§ EXERCISE:
From the line with "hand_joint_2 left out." to the line with "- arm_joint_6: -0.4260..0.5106", retype every line exactly, including those two, and leave out the rest of the data below.

§ DATA UNDER STUDY:
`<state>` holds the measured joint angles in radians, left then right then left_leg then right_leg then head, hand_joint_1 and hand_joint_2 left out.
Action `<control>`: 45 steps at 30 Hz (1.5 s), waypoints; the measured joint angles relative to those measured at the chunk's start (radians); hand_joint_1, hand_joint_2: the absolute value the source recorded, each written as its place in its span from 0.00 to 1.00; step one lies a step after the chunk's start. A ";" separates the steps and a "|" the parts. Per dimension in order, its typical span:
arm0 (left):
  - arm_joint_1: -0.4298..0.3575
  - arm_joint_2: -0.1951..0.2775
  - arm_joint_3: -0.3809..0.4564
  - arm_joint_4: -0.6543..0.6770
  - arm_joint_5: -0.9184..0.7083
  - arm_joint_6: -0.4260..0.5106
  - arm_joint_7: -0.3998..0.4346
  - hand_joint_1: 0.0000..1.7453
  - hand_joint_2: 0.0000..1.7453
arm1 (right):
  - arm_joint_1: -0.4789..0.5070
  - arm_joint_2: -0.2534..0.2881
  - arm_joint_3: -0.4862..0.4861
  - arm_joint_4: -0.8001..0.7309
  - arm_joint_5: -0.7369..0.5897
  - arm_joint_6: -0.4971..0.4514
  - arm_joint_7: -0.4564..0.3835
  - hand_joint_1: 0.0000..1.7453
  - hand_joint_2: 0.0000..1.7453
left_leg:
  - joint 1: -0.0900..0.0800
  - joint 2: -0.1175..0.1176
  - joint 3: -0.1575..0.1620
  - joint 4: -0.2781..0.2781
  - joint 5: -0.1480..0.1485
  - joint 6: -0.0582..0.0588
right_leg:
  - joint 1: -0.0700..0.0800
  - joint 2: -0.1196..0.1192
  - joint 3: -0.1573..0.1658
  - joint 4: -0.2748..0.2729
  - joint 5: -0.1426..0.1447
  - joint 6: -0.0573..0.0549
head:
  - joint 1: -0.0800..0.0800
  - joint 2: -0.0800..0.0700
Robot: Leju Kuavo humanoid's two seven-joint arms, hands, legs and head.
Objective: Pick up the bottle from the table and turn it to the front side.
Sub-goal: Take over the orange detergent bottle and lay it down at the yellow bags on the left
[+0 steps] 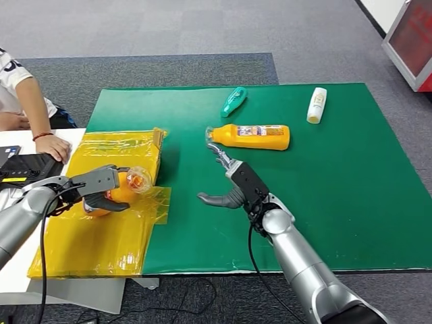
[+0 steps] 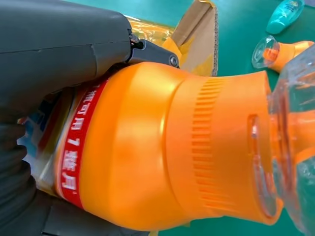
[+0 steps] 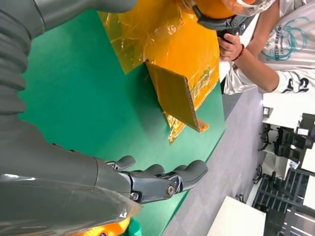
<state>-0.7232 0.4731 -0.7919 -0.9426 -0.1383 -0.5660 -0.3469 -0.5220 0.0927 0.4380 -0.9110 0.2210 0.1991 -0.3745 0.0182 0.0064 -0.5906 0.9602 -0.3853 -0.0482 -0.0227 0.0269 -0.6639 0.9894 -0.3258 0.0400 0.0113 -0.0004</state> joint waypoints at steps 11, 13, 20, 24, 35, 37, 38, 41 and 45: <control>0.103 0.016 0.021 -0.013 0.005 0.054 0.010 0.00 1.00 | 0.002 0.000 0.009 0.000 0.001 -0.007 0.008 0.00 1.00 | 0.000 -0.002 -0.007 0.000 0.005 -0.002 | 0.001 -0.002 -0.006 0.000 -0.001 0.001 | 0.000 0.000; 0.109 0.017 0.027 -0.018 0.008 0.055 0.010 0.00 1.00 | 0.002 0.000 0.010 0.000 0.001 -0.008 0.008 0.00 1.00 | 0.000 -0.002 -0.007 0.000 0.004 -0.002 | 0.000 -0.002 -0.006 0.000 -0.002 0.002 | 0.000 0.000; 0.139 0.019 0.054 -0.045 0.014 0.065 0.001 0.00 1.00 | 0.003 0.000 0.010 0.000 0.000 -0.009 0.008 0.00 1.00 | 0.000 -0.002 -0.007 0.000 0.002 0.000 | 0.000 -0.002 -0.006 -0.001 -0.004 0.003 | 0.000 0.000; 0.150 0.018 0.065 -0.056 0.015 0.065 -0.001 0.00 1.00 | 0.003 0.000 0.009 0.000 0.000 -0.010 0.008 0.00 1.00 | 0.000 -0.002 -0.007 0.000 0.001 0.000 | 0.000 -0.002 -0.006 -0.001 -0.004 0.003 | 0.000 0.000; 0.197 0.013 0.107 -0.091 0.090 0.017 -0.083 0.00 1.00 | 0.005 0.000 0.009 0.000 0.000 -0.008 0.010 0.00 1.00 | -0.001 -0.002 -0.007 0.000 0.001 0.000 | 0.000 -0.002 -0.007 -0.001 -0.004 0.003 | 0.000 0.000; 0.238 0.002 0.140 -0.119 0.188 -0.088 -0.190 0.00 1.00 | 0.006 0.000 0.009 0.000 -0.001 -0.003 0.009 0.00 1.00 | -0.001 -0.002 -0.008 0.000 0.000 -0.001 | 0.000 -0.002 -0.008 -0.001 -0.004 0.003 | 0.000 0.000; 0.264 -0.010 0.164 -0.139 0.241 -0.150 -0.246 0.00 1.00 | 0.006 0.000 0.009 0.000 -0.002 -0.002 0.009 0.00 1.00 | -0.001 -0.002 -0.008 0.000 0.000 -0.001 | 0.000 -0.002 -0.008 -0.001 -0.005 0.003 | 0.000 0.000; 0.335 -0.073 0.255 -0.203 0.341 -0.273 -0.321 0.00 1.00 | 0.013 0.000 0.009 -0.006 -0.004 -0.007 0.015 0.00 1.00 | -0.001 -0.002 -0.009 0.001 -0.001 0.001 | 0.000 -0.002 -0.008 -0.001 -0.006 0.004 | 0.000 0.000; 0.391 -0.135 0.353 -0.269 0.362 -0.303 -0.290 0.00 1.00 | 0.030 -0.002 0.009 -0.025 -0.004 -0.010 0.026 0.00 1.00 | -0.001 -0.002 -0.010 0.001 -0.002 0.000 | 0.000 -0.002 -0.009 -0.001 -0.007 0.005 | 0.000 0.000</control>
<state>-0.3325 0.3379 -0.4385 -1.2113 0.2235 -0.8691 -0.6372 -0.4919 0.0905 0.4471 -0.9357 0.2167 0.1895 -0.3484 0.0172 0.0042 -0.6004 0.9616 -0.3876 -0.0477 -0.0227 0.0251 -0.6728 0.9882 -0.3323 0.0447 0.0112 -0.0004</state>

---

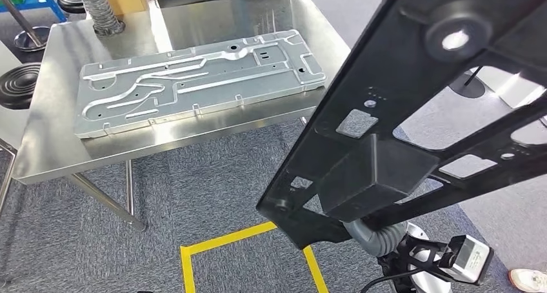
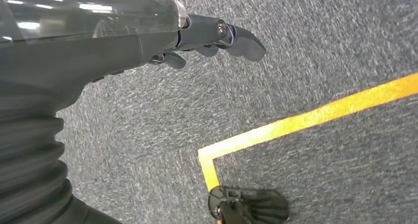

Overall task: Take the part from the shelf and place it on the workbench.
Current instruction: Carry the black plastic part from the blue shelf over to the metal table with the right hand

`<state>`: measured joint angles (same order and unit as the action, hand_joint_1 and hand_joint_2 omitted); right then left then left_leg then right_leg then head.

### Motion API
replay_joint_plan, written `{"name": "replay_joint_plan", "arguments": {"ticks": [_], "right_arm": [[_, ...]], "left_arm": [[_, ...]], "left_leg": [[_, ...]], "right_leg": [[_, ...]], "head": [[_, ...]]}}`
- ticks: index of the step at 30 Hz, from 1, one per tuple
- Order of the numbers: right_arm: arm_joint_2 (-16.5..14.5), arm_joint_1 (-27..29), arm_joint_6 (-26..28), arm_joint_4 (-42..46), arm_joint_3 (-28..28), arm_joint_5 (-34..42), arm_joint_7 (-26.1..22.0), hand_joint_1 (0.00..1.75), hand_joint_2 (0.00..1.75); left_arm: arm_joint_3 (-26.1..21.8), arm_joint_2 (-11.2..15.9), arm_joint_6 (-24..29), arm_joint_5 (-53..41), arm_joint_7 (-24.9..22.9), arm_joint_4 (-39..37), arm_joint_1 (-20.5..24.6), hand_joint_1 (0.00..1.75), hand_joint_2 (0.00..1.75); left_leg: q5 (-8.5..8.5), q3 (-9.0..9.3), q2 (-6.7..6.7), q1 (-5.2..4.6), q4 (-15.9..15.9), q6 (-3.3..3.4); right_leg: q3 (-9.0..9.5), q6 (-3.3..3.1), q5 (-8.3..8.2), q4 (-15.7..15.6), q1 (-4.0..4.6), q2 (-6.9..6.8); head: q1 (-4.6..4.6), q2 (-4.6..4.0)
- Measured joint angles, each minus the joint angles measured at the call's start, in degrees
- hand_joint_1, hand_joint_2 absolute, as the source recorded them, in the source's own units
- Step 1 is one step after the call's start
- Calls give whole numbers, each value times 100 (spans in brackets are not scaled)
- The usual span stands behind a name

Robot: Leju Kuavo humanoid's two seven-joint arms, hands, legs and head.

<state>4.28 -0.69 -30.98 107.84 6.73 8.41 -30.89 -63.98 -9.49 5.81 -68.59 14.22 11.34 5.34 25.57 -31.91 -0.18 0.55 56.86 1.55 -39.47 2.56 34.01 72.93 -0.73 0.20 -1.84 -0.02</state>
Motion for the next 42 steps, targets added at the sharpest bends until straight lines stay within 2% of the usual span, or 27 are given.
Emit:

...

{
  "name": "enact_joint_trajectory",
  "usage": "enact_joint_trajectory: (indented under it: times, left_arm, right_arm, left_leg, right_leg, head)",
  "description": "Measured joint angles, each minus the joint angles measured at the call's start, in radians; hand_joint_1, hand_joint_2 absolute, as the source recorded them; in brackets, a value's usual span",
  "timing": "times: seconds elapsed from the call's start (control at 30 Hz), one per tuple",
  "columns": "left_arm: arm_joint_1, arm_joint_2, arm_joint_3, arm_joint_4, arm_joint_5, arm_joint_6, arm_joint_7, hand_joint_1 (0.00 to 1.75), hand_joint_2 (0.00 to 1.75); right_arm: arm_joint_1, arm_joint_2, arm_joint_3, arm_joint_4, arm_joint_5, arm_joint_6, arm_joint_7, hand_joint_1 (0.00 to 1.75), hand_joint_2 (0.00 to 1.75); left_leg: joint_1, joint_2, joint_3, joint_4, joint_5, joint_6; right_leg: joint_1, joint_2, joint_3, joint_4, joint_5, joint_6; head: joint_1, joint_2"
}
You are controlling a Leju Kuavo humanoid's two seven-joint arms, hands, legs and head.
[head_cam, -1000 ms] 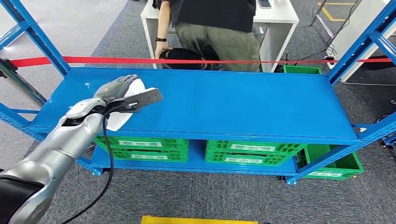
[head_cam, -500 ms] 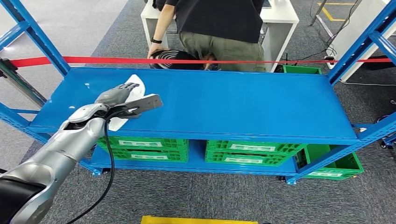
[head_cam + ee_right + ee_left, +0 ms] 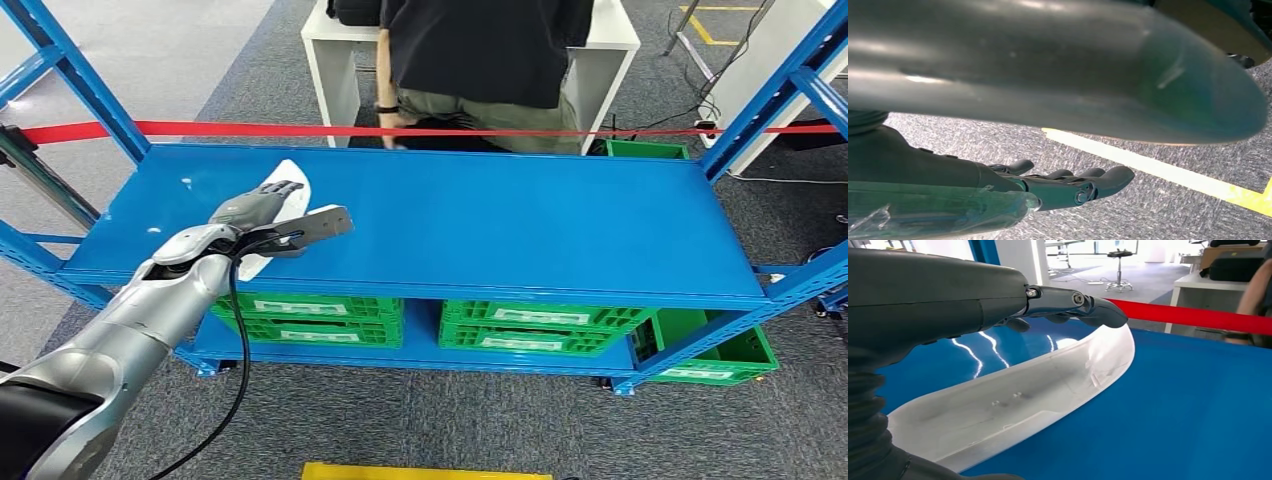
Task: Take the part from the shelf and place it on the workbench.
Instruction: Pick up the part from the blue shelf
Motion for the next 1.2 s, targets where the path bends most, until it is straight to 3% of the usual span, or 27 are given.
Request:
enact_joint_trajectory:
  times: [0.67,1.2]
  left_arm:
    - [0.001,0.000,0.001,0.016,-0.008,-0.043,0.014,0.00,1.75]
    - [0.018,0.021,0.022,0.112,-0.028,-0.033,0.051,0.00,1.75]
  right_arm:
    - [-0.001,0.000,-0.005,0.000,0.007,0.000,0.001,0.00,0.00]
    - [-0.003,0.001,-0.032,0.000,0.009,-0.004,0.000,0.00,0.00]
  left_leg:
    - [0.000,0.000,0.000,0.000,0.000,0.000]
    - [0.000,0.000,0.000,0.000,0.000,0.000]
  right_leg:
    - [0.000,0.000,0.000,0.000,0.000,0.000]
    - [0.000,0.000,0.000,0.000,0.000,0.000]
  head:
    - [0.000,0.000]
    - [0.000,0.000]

§ ANSWER BELOW:
`<state>` holds the measured joint angles in radians, left then right then left_leg then right_leg then head, hand_joint_1 and hand_joint_2 left out.
Action `<control>`: 45 steps at 30 Hz (1.5 s), waypoints; the measured joint angles relative to those measured at the chunk's start (radians); hand_joint_1, hand_joint_2: the absolute value the source recorded, each written as its place in its span from 0.00 to 1.00; step one lies a step after the chunk's start. A ";" separates the steps and a "|" the parts. Per dimension in order, its typical span:
arm0 (left):
  - arm_joint_1: -0.4298..0.3575
  - arm_joint_2: -0.1951..0.2775
  - arm_joint_3: -0.3809..0.4564
  - arm_joint_4: -0.6543..0.6770
  - arm_joint_5: -0.9184..0.7083
  - arm_joint_6: -0.4260..0.5106

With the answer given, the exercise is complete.